Pharmaceutical makers, meanwhile, do not price drugs based on how much they cost. Executives look at the available alternatives, or the cost of long-term care, and then maximize profits.

For example, Spark Therapeutics calculated that a person with a rare form of blindness will run up $1 million in health costs over a lifetime. Therefore, Spark priced its cure at $850,000, which the CEO argued is a bargain.

In most developed countries, health care costs are closely regulated, and governments set a reasonable profit margin. In the U.S. we give that power to private insurers, who charge us 15 percent for the service.

Privatization, though, hasn't worked. Americans spend twice as much on care and get much worse results. Industry lobbyists have defeated every effort to prioritize outcomes over profits.
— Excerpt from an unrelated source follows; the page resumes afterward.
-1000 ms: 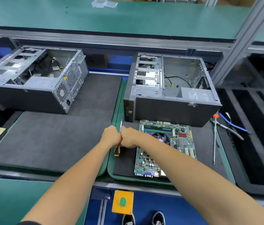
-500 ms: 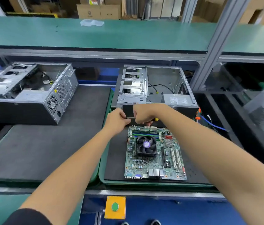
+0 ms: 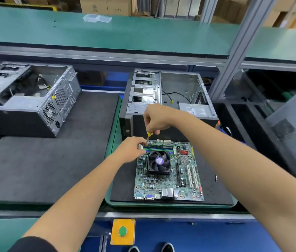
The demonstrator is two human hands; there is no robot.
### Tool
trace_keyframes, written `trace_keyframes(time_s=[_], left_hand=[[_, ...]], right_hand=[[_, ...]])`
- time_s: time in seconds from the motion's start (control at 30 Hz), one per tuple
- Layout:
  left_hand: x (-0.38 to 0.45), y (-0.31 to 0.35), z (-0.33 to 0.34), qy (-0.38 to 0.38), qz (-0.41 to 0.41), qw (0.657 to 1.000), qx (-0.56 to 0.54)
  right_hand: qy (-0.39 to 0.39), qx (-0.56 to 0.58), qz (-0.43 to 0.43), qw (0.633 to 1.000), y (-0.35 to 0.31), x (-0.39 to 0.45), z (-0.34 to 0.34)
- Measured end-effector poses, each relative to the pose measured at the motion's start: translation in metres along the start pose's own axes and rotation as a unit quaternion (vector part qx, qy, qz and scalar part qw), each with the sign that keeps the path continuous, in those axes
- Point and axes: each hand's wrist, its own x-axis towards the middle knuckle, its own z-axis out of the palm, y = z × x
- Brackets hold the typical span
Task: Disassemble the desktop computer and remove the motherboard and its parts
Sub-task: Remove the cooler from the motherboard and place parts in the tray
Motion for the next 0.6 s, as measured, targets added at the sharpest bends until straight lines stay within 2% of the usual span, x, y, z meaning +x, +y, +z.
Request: trace_keyframes(time_s=[0.1, 0.27, 0.6], left_hand=[[0.001, -0.009, 0.006, -0.05, 0.005, 0.997, 0.061], [0.011, -0.01, 0.007, -0.044, 0.019, 0.994, 0.096], [0.029, 0.002, 0.011, 0.009, 0.032, 0.999, 0.005]], right_hand=[[-0.008, -0.005, 0.005, 1.0, 0.004, 0.006, 0.007], [-0.023, -0.005, -0.005, 1.0, 0.011, 0.01, 0.013], [-0.019, -0.019, -0.016, 1.0, 0.017, 0.015, 0.026]])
Bezos, Buffett and Dimon, whose companies are worth $1.62 trillion, want to prioritize their profits. Imagine a non-profit, health care company operating like Walmart, cutting out middlemen and pressuring providers to reduce wholesale prices.

A first step would be to stop paying doctors for procedures and instead pay a flat rate for each patient, depending on his or her condition. Or perhaps pay doctors a salary.

For a hint of how much doctors overcharge, the Texas Department of Insurance recently revealed the results of a mediation process that allowed patients to contest their bills. In 1,926 disputed charges worth $7 million, doctors made $6 million in concessions.

A nonprofit health plan administrator can easily slash costs 15 percent by eliminating insurance companies and pharmacy benefit managers. Amazon, based on past performance, could bring down drug costs by 50 percent or more.

Reducing these costs is not rocket science. One look outside our borders reveals how to slash health care costs, improve patient outcomes and slow health care inflation. Bezos, Buffett and Dimon recognize an opportunity to not only improve our health care, but also eliminate a huge drag on their profits and the U.S. economy.

"Our goal is to create solutions that benefit our U.S. employees, their families and, potentially, all Americans," Dimon said in a statement.

Not to question their intentions, but most workers already must accept whatever insurance their employer offers. This new company could give employers even more power over our care.

Do we really want health care reform led by private corporations instead of our elected officials? That depends on how much you trust the benevolence of our oligarchs.